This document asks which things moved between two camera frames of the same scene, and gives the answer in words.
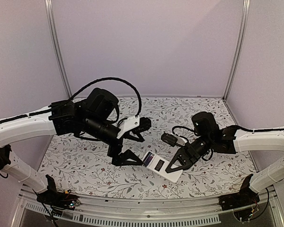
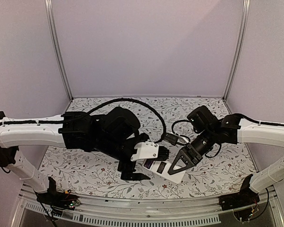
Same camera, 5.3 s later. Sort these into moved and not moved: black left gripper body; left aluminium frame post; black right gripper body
Moved: black left gripper body
Not moved: black right gripper body; left aluminium frame post
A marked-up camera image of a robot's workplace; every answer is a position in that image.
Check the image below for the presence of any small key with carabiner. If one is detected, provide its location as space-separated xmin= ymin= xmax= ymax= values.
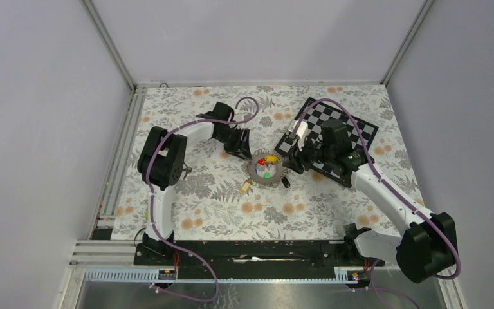
xmin=183 ymin=164 xmax=192 ymax=180

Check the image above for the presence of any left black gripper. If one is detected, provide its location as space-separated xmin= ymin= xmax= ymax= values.
xmin=214 ymin=126 xmax=251 ymax=160

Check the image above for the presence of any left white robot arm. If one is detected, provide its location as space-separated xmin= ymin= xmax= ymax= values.
xmin=137 ymin=102 xmax=252 ymax=265

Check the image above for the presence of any floral tablecloth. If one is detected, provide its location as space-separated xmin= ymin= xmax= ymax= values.
xmin=111 ymin=85 xmax=423 ymax=240

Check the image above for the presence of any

### What is being asked
The answer is the run of lines that starts at the one containing "Check the image above for the presence of any left black" and ends at the last line of the material, reproduced exactly.

### Result for this exercise
Check the image above for the presence of any left black gripper. If one is detected, provide its location as space-separated xmin= ymin= xmax= ymax= values.
xmin=214 ymin=126 xmax=251 ymax=160

Check the image above for the presence of any left white robot arm. If one is detected, provide its location as space-separated xmin= ymin= xmax= ymax= values.
xmin=137 ymin=102 xmax=252 ymax=265

Check the image above for the presence of any floral tablecloth. If one is detected, provide its location as space-separated xmin= ymin= xmax= ymax= values.
xmin=111 ymin=85 xmax=423 ymax=240

Check the image above for the presence of any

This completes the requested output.